Of the entries below, return only those lines from the line with "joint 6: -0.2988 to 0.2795" to the line with "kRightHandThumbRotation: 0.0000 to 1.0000", exactly, both included.

——————————

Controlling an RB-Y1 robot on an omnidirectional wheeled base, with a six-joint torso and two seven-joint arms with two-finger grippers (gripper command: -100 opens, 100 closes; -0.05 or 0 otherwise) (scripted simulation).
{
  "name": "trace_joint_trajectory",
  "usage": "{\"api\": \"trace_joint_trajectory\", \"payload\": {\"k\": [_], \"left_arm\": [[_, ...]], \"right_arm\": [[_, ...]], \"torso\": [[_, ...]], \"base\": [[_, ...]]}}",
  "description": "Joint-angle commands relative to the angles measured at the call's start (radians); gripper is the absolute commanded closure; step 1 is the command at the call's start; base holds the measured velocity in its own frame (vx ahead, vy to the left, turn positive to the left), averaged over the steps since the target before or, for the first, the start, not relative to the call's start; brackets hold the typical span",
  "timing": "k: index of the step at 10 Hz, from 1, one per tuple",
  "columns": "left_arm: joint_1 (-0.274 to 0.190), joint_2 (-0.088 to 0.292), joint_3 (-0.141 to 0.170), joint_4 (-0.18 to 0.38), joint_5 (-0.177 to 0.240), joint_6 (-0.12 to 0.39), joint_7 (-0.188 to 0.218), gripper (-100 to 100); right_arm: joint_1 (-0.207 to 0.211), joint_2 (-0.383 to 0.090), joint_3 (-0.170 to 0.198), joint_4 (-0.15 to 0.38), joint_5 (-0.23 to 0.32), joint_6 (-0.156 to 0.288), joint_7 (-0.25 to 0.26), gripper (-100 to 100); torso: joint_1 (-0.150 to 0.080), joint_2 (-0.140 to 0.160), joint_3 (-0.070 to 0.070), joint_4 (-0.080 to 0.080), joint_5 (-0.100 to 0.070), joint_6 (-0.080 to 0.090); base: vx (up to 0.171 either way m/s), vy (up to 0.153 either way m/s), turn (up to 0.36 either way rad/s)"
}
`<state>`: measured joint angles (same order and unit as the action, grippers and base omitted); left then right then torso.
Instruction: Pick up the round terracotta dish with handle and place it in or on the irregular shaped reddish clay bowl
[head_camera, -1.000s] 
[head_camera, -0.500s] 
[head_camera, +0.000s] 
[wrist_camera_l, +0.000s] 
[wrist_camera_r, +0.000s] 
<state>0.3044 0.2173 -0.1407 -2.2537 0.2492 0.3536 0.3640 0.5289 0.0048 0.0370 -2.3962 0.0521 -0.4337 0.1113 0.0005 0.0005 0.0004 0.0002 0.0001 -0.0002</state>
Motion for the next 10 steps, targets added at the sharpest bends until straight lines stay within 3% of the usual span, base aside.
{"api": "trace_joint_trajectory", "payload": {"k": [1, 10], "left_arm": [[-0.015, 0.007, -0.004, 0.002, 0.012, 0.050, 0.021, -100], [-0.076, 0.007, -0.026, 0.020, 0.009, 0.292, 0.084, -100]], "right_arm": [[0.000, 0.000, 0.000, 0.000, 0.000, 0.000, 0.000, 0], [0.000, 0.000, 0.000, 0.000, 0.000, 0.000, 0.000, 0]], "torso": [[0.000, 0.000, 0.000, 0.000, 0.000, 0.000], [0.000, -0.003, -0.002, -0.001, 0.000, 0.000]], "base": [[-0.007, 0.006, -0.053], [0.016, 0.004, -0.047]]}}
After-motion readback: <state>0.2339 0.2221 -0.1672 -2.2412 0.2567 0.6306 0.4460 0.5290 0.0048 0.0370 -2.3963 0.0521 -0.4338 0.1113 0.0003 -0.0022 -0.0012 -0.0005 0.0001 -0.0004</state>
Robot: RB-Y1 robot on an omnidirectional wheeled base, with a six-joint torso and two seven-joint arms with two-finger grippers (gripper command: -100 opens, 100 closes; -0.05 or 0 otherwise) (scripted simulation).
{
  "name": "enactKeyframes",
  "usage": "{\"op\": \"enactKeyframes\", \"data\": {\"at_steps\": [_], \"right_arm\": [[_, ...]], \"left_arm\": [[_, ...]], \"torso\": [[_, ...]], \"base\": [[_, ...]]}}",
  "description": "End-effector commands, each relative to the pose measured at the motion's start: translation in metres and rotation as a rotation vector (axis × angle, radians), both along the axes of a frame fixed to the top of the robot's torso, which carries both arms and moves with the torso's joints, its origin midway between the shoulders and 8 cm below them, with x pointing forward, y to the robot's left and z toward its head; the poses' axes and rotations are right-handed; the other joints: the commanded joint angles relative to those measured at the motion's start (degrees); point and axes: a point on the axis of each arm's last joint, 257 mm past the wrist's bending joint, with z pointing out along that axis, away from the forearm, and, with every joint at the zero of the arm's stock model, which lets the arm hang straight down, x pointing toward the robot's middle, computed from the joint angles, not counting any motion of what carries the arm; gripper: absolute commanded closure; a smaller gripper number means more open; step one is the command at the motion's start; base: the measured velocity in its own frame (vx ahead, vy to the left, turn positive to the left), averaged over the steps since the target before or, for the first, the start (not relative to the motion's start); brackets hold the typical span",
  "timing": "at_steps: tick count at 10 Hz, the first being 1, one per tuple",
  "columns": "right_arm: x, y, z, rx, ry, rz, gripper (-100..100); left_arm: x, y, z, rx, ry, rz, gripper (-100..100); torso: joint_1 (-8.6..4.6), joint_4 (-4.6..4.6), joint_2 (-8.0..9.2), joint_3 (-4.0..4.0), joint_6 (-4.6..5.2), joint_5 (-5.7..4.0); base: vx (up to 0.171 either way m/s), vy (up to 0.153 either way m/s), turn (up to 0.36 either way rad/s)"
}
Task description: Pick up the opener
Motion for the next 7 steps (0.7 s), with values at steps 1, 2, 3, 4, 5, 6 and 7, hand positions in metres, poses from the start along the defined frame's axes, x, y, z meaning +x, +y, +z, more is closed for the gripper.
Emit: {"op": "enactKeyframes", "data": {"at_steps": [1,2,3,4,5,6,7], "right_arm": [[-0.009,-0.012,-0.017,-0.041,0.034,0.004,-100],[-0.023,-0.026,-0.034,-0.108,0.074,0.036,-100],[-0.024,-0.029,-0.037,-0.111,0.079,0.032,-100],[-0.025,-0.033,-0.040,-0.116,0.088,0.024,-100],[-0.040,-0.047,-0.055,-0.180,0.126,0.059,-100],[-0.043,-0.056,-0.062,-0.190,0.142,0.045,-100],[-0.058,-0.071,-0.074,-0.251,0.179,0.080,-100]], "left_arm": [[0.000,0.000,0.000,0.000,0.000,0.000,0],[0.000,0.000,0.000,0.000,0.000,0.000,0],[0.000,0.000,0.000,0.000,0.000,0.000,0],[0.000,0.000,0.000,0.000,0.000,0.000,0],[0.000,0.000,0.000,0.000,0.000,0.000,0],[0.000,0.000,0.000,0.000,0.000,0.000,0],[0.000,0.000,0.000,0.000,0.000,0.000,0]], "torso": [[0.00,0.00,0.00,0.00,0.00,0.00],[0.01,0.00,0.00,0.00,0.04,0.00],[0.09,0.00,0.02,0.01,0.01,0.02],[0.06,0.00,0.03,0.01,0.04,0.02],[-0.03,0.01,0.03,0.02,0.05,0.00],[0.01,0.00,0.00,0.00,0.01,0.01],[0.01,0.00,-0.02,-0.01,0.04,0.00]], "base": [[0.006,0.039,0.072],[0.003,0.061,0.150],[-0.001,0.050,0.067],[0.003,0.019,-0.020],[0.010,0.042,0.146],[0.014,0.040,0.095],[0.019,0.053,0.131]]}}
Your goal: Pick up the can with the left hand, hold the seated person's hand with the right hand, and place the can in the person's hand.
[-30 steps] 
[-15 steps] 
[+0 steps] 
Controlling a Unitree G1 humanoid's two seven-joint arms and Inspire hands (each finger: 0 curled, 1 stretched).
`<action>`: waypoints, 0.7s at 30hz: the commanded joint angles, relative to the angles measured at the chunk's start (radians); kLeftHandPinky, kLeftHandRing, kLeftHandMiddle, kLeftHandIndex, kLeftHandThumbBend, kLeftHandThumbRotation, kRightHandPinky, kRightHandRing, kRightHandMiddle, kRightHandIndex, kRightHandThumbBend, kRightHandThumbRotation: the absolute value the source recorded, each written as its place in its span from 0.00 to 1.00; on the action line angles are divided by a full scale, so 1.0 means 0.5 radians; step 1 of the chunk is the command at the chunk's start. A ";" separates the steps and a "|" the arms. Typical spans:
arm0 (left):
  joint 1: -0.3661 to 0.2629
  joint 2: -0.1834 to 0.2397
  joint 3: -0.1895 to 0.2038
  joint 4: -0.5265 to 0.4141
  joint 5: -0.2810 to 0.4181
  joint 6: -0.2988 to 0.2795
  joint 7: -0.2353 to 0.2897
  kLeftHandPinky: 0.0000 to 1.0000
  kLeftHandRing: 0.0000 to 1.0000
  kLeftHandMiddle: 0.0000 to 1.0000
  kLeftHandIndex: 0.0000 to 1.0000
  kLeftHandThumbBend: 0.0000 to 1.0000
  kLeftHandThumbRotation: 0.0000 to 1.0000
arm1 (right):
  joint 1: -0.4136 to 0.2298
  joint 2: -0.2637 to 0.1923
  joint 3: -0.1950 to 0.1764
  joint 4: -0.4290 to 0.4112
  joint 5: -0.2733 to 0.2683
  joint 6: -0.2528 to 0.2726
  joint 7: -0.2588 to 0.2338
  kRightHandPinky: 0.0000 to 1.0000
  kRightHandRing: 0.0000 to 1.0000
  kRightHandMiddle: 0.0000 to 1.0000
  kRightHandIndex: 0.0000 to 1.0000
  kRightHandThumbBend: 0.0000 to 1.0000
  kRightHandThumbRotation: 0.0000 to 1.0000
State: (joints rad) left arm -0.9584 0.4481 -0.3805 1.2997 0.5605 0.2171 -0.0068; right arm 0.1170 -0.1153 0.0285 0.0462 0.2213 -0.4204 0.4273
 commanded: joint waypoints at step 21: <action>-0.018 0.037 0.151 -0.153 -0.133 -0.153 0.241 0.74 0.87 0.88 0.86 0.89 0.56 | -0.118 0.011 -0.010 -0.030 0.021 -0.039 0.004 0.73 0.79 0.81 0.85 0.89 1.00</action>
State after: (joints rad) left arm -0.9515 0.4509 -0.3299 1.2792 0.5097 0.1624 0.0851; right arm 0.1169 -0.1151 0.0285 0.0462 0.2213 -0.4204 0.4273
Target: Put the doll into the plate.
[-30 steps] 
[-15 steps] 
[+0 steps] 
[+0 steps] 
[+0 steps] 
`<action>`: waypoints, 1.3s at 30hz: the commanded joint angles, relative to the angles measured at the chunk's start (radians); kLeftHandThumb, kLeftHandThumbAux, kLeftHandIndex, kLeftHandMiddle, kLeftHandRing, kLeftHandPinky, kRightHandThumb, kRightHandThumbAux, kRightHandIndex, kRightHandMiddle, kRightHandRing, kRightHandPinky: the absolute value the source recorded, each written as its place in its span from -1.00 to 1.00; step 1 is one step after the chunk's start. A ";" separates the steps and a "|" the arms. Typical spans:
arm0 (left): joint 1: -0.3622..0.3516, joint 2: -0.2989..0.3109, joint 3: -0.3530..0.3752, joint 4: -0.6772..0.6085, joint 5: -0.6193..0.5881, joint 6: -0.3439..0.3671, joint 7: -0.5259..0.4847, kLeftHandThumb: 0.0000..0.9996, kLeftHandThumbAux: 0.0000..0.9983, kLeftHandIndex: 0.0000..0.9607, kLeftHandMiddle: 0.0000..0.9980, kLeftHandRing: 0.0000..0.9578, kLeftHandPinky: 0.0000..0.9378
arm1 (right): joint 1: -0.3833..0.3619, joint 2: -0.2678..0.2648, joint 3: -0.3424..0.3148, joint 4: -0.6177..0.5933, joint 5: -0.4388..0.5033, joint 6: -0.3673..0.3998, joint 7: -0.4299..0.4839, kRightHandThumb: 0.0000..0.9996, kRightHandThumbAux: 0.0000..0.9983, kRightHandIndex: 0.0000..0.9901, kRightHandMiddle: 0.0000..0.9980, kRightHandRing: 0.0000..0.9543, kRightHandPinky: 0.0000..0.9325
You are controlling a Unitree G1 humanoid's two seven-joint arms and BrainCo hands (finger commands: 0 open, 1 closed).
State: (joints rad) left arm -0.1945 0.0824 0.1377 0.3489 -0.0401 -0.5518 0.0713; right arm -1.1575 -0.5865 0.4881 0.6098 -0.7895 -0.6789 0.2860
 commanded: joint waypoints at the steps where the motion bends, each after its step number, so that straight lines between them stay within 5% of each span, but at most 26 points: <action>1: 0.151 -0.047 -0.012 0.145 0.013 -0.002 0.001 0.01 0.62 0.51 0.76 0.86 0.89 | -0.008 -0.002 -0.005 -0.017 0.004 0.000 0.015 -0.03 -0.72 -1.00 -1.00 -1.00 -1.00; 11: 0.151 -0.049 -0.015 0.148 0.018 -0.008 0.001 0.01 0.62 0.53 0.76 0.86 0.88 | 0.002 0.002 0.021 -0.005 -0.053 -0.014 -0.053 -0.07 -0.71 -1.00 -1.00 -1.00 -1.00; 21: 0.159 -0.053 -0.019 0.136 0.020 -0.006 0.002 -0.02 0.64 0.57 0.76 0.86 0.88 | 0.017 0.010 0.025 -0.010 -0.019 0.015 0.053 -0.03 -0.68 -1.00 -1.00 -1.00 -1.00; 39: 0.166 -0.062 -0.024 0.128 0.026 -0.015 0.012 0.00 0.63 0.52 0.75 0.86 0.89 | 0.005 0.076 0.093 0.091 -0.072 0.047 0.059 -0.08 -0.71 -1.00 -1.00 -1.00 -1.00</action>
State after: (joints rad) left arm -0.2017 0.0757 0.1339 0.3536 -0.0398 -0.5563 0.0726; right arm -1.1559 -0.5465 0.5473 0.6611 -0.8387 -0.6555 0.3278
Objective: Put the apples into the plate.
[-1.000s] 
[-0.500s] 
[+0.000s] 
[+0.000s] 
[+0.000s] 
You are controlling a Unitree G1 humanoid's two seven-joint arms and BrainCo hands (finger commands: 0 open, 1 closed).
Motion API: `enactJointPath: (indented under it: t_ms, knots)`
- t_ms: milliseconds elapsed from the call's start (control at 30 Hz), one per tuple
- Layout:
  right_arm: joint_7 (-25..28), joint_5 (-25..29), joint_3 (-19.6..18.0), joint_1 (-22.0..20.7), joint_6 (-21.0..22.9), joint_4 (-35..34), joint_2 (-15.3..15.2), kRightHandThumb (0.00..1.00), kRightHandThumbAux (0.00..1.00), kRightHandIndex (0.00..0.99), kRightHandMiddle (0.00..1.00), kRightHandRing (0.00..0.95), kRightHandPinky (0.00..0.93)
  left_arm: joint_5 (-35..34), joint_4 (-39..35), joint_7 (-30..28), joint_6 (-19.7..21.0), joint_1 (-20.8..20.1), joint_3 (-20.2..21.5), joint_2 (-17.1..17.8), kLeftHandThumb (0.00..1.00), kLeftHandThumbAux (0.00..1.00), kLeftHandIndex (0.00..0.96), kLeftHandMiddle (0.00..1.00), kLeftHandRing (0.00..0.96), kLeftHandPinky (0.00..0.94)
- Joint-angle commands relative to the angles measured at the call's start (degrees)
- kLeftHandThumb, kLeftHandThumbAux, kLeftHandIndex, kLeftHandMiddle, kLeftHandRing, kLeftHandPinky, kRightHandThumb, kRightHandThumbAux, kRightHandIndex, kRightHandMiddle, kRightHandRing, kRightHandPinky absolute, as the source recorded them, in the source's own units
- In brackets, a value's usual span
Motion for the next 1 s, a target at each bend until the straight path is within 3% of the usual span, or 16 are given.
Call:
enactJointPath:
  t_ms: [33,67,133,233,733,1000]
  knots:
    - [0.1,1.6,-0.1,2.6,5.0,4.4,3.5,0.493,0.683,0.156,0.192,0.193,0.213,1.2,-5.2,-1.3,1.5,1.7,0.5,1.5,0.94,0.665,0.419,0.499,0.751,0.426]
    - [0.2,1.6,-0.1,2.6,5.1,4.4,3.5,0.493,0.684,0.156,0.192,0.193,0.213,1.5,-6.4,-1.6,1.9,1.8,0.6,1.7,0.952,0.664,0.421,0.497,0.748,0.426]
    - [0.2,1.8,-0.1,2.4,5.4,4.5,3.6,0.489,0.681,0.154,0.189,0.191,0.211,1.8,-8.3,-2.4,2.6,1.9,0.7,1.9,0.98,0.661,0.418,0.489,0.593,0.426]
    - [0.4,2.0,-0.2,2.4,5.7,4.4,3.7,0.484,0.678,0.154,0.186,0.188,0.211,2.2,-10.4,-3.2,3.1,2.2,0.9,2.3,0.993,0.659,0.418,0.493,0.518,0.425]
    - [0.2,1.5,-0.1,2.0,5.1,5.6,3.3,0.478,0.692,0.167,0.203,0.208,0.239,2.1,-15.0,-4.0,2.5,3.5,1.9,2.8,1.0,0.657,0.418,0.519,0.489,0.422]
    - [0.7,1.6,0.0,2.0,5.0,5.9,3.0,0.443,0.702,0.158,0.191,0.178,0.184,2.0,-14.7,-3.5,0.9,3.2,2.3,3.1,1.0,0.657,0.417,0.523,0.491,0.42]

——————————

Task result:
  joint 6: -0.2988 to 0.2795
  joint 7: -0.2353 to 0.2897
  kLeftHandPinky: 0.0000 to 1.0000
  kLeftHandRing: 0.0000 to 1.0000
  kLeftHandMiddle: 0.0000 to 1.0000
  kLeftHandIndex: 0.0000 to 1.0000
  kLeftHandThumbBend: 0.0000 to 1.0000
  kLeftHandThumbRotation: 0.0000 to 1.0000
arm1 (right):
  joint 1: -0.4136 to 0.2298
  joint 2: -0.2637 to 0.1923
  joint 3: -0.1950 to 0.1764
  joint 4: -0.4290 to 0.4112
  joint 5: -0.2733 to 0.2683
  joint 6: -0.2528 to 0.2726
  joint 7: -0.2588 to 0.2338
  kRightHandPinky: 0.0000 to 1.0000
  kRightHandRing: 0.0000 to 1.0000
  kRightHandMiddle: 0.0000 to 1.0000
  kRightHandIndex: 0.0000 to 1.0000
  kRightHandThumbBend: 0.0000 to 1.0000
  kRightHandThumbRotation: 0.0000 to 1.0000

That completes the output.